Description of the task:
Write out the data again exactly, skipping every picture.

Supplied material:

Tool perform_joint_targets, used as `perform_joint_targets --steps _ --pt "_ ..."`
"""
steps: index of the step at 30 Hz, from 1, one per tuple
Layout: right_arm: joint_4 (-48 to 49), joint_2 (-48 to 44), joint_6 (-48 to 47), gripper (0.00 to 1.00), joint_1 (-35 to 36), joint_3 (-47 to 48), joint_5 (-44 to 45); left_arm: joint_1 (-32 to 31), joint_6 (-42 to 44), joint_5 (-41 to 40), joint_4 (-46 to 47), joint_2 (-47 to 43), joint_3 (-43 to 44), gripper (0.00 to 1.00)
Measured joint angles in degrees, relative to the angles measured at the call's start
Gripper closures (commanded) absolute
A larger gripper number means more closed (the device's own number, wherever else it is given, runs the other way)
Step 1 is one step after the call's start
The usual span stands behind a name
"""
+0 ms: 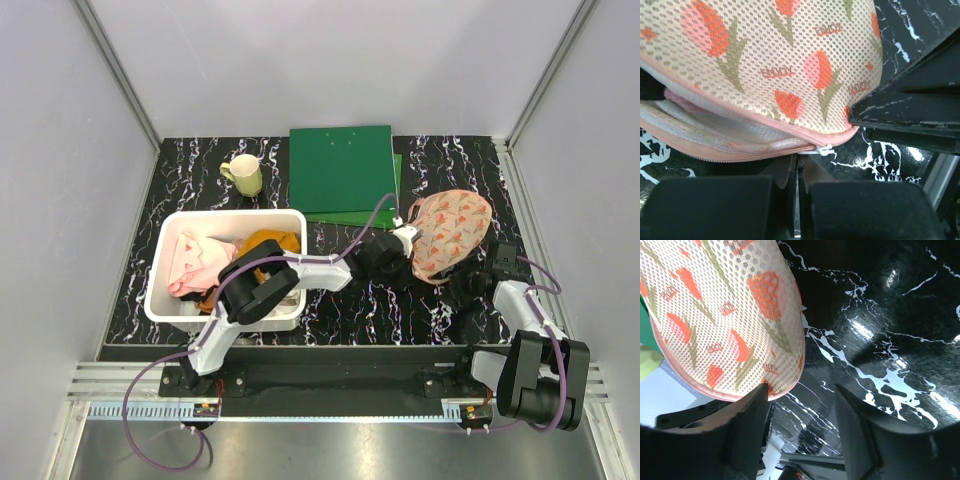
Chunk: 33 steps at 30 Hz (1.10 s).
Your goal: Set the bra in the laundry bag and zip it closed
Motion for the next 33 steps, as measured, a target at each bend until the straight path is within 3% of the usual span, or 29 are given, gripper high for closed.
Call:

Exercise solution:
Tool perform_joint_targets, used as `perform_joint_targets --steps _ --pt "_ ..."`
"""
steps: index of the step at 30 Hz, from 1, one per tuple
Layout: right_arm: joint_4 (-48 to 49), joint_2 (-48 to 44), joint_6 (-48 to 47), gripper (0.00 to 1.00), joint_1 (-35 to 36), joint_3 (-47 to 48), joint_5 (-44 to 45); left_arm: joint_1 (-32 to 31), joint_6 (-42 to 44), joint_5 (-41 to 40), joint_4 (-46 to 47), joint_2 (-47 to 43), joint_3 (-43 to 44), gripper (0.00 to 1.00)
Measured joint angles in degrees, relative to the angles measured at the call's start
Gripper closures (commanded) absolute
A larger gripper number means more closed (the device's own number, wherever else it is given, runs the other way)
Step 1 is one step after the call's start
The usual span stands behind a name
"""
+0 ms: 
Chunk: 33 steps at 30 Hz (1.10 s).
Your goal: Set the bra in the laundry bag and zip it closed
Motion for the next 33 steps, as measured, a target at each bend until the straight path is within 3% of the usual span, or 29 are given, gripper high for closed.
Call:

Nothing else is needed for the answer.